2024 Austrian biographical film

Sleeping with a Tiger (Mit einem Tiger schlafen) is a 2024 Austrian biographical film directed by Anja Salomonowitz. The film starring Birgit Minichmayr tells the story about the artist Maria Lassnig.

It was selected in the Forum section at the 74th Berlin International Film Festival, where it had its world premiere on 17 February 2024. It was released theatrically on 12 April 2024 in Austria.

==Synopsis==

Sleeping with a Tiger is a hybrid of genres about the Austrian painter Maria Lassnig. It depicts her struggle in the male-dominated art world, her struggle for her art, her quest for her very personal artistic expression in which she expressed her pain on the canvas. And then also a film about her great artistic achievement.

The film is a biopic with a unique style. The painter is always portrayed by the same actress: no matter what age Maria Lassnig is shown in the film - whether 6, 14, 64 or 94 years old - the same person plays her, without any make-up to alter her age, so she always looks the same. She travels through time as a timeless figure. This is an artistic interpretation of her mental state. It is said that Maria Lassnig was ageless, wise as a young girl and youthful as an old woman.
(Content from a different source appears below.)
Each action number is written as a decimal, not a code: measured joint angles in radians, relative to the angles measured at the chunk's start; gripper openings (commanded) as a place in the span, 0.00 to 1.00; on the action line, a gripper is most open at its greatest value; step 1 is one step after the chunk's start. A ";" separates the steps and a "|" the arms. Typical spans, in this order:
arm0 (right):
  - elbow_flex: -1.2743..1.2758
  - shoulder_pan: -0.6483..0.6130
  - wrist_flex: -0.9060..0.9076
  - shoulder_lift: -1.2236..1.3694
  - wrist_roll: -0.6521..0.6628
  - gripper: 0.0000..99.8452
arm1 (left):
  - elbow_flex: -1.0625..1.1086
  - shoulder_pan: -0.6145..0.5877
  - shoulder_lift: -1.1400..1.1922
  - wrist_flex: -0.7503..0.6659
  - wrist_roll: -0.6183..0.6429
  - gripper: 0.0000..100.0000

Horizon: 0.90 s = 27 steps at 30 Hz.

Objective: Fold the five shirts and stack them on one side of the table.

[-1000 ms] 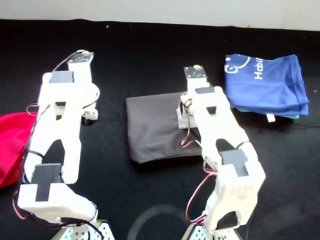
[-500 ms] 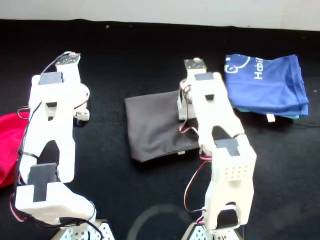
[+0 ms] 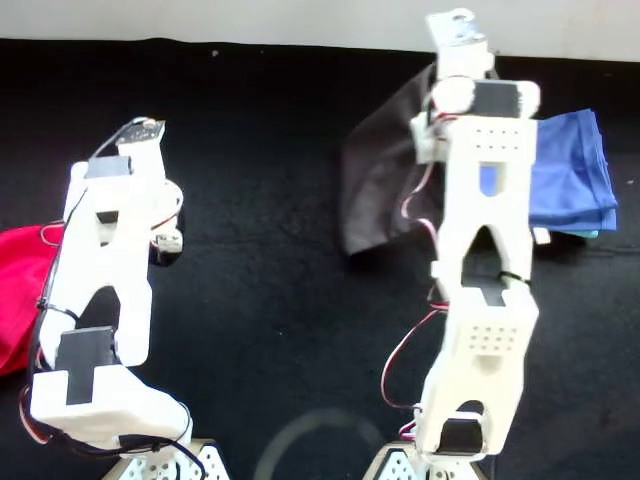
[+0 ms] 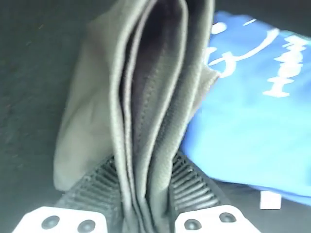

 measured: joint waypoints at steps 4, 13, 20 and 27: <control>-0.066 0.066 0.000 0.000 0.094 0.01 | 0.046 0.000 0.000 -0.046 0.002 0.01; -0.103 0.269 -0.086 0.000 0.242 0.01 | 0.052 0.000 0.000 -0.060 0.002 0.01; -0.054 0.350 -0.270 0.121 0.354 0.01 | 0.052 0.000 0.000 -0.060 0.002 0.01; -0.051 0.391 -0.496 0.281 0.362 0.01 | 0.052 0.000 0.000 -0.060 0.002 0.01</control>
This means that this film is not really a biopic: it is a poetic approach to the fact that our soul never changes.

==Cast==
- Birgit Minichmayr as Maria Lassnig
- Johanna Orsini as Mathilde Lassnig
- Lukas Watzl as Hans Werner Poschauko
- Oskar Haag as Arnulf Rainer
- Maria Nicolini as Maria Lassnig's grandmother
- Johannes Silberschneider as Wilhelm Dachauer
- Saladin Dellers as Hans Ulrich Obrist
- Carl Achleitner as Priest
- Grischka Voss as Expert
- Max Ortner as Curator
- Laura Bleimund as Andrea Teschke
- Raphael Nicholas as Art Expert
- Adrian Moskowicz as gallery owner
- Christine Buchmann as NY Gallery Assistant
- Dominik Raneburger as Father
- Justine Parsons as Journalist

==Production==

The film produced by the Austrian coop99 with Antonin Svoboda as producer, has the Stadtkino Filmverleih as the distributor for Austria. The production was supported by the Austrian Film Institute, the Vienna Film Fund, Film Location Austria (FISA), the state of Lower Austria and the state of Carinthia. Austrian Broadcasting Corporation are television participants for the film, which is directed and written by Anja Salomonowitz, with Jo Molitoris as the director of photography and Joana Scrinzi as the editor.
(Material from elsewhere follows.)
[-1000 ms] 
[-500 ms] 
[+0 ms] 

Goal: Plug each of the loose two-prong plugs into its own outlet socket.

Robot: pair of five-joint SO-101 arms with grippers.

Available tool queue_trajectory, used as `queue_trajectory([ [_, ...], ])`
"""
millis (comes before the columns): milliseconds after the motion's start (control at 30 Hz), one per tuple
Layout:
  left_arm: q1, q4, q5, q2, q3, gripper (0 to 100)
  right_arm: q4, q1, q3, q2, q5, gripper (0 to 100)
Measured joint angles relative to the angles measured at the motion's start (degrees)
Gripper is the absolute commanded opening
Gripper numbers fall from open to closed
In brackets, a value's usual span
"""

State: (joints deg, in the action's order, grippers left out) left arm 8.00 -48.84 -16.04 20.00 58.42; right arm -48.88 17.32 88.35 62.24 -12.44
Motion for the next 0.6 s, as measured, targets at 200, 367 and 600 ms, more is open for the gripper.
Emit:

Filming took place over 28 days from 17 March 2022 in Vienna, Carinthia and Lower Austria. Film was also shot in the coat of arms hall of the Landhaus Klagenfurt, where Lassnig's exhibition from 1947 was recreated, and in Feistritz ob Grades, where the painter died in 2014. The filming ended on 3 May 2022.

== Release ==

Sleeping with a Tiger premiered globally on February 17, 2024, as part of the 74th Berlin International Film Festival in the Forum section.

The film was released theatrically in Austria on April 12, 2024, by Stadtkino Filmverleih.

==Reception==

Susanne Gottlieb reviewing the film at Berlinale for Cineuropa wrote, "Delving into the life of Austrian painter Maria Lassnig with a non-linear approach, Anja Salomonowitz breaks with the traditional biopic while also keeping her subject an enigma."